After updating the probabilities \(p_{i,1}(t)\), \(p_{i,2}(t)\), \(\dots\), \(p_{i,K}(t)\), agent \(i\) chooses arm \(k_{i}(t)\) according to these probabilities. Then, the reward \(X_{i,k_{i}(t)}(t)\) for arm \(k_{i}(t)\) is feedbacked to the agent. The information of the reward \(\hat{X}_{i,k}(t)\) of the nearby agents is unified by the consensus dynamics as follows:

\[\begin{align} \hat{X}_{i,k}(t) = \begin{cases} \frac{\sum_{j\in \mathcal{V}} a_{ij}(t) X_{j,k}(t)}{p_{i,k}(t)}, & \mbox{if }k = k_{i}(t), \\ 0, &\mbox{if } k \neq k_{i}(t), \end{cases} \tag{2} \end{align}\] |

where \(a_{ij}(t)\) is the edge weight for the directed edge \((j,i)\in\mathcal{E}\). We note that if arm \(k\) is not chosen, then \(X_{i,k}(t)=0\) for all \(i\in\mathcal{V}\) and \(t\in\mathcal{T}\). The edge weight is defined as

\[\begin{align} a_{ij}(k) & \begin{cases} \ge \underline{a}, & j \in \mathcal{N}_{i},\\ = 0, & j \notin \mathcal{N}_{i}, \ j\neq i, \end{cases} \tag{3} \\ a_{ii}(k) &= 1- \sum_{j\in \mathcal{N}_{i}} a_{ij}(k) \ge \underline{a}, \tag{4} \end{align}\] |

where \(\mathcal{N}_i(t)=\{\ell\in\mathcal{V}\mid (\ell,i)\in\mathcal{E}\}\) is the set of the nearby agents and \(\underline{a}\) is a positive constant.

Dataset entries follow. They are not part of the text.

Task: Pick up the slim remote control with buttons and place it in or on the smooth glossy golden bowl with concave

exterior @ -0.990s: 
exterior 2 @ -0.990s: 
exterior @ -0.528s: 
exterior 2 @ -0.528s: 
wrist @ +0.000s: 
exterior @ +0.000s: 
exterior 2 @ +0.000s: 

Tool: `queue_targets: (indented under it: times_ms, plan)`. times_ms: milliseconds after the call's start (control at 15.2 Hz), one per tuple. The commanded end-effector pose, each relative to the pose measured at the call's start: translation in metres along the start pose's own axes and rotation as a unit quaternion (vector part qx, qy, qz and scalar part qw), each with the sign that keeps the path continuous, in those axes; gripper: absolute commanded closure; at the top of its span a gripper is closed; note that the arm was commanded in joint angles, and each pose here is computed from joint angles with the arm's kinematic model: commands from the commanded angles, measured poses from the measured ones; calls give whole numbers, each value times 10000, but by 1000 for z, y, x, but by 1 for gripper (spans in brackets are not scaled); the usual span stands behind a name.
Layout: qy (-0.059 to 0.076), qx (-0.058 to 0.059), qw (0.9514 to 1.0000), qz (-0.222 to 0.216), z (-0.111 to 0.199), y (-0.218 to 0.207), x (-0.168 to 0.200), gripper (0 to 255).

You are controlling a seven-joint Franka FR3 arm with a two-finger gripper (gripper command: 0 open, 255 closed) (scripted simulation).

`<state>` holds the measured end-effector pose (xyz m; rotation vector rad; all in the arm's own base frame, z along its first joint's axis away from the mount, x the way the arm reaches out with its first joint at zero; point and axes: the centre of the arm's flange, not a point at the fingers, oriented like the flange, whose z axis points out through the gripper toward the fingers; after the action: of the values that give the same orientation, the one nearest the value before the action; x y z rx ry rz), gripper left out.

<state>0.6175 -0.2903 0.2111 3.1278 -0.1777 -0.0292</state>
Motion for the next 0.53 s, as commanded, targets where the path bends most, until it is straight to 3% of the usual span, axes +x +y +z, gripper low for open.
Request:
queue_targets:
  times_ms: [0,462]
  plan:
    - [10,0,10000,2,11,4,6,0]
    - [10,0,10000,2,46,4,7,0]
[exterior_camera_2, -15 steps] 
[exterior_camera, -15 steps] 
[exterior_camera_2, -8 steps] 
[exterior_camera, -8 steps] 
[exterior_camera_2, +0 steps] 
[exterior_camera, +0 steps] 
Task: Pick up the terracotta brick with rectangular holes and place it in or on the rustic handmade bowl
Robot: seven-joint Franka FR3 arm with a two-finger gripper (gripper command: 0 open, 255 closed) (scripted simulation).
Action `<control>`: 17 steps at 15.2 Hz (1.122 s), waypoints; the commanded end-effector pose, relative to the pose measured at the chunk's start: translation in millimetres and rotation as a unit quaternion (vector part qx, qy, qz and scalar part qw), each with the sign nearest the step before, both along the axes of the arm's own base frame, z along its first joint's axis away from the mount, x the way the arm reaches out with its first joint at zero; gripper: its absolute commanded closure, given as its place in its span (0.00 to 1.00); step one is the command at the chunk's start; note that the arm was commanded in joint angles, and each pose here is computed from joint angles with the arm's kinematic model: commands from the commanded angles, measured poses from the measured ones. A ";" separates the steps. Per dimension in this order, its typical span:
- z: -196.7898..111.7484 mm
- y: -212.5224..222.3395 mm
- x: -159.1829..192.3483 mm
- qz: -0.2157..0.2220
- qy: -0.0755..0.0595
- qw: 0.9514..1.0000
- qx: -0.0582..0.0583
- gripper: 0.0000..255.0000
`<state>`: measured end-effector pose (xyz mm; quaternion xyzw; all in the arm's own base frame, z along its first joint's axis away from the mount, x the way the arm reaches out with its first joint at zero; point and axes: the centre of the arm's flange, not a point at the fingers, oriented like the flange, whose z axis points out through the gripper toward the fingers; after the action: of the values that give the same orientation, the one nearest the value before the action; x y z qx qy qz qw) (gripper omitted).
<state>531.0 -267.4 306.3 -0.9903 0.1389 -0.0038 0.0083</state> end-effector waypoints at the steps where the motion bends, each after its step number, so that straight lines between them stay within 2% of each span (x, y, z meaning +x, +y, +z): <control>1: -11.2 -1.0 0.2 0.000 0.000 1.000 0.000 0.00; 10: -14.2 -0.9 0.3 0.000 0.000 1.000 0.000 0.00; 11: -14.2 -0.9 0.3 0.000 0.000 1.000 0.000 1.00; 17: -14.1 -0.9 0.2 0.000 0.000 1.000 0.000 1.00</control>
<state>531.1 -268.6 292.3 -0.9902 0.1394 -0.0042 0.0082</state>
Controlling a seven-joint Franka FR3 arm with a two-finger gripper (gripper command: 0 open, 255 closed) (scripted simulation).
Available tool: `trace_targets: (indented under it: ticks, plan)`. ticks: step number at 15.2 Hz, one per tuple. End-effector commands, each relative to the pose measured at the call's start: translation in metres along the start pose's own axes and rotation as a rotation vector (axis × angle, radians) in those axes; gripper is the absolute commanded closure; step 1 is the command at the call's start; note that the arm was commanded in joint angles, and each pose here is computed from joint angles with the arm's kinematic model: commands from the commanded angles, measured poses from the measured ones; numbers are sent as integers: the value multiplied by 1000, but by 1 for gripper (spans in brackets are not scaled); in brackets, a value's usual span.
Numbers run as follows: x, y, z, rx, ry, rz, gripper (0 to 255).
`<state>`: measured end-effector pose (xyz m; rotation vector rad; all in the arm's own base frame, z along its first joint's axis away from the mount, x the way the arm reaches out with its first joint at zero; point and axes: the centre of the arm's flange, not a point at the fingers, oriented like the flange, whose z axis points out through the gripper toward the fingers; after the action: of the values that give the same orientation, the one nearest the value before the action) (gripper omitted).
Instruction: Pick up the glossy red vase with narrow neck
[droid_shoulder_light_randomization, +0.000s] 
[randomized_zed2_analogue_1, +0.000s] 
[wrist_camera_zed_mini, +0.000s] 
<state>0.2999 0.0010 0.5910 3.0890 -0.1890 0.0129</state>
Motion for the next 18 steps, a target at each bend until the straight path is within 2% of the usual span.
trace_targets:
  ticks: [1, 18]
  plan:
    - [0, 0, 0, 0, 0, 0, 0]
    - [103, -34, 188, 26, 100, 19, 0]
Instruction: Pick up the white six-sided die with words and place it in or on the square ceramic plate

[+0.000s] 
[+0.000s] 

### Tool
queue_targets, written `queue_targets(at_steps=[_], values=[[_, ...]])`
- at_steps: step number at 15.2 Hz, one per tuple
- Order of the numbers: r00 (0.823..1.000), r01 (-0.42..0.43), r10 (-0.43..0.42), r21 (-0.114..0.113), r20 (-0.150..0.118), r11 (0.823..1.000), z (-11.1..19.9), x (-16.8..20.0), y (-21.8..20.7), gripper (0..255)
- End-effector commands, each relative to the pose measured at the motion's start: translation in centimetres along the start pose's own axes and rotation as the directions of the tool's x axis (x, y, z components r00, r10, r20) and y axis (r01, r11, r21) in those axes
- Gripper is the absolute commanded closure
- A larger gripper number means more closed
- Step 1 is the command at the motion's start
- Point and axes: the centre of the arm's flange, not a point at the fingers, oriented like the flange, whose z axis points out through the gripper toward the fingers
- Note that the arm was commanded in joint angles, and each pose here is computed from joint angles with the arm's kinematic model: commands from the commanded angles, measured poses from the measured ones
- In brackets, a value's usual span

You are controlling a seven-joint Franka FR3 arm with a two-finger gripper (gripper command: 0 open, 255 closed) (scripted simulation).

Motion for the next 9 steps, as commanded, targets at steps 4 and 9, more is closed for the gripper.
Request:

Finally, the weights for exploitation are updated by

\[\begin{align} w_{i,k}(t+1) &= w_{i,k}(t) e^{\beta \hat{X}_{i,k}(t)}, \tag{5} \\ W_{i}(t+1) &= \sum_{k\in\mathcal{K}} w_{i,k}(t+1), \tag{6} \end{align}\] |

where \(0<\beta\le \alpha/K\) is a learning parameter.

In this paper, we make the stochasticity for the edge weight.

**Assumption 1:** \(\sum_{j\in\mathcal{V}}a_{ij}(t)=1\) for all \(i\in\mathcal{V}\) and \(t\in\mathcal{T}\).

#### 3. Regret Analysis

To evaluate the performance of the distributed Exp3 algorithm, we consider the following pseudo-regret for the multi-agent system:

\[\begin{align} \overline{\mathrm{Regret}} = R^\ast - \sum_{i\in \mathcal{V}} \mathbb{E}\left[\sum_{t\in\mathcal{T}}X_{i,k_{i}(t)}(t)\right], \tag{7} \end{align}\] |

where \(R^\ast = \max_{k\in \mathcal{K}}\sum_{i\in \mathcal{V}} \mathbb{E}\left[\sum_{t\in\mathcal{T}}X_{i,k}(t)\right]\) is the maximum cumulative reward for continuing to choose the same arm.

The pseudo-regret (7) measures how much reward a group of agents loses by not selecting the arm with the highest expected reward. The upper bound on the pseudo-regret is sublinear if the total regret grows slower than the number of iterations of the algorithm. This is desirable because it means that the agents choose the optimal arm with high probability as the iteration goes on [7], [8]. Therefore, the purpose of the multi-agent system is to search the optimal arm by achieving a sublinear regret bound.

The next result evaluates the upper bound of the pseudo-regret by the distributed Exp3 algorithm.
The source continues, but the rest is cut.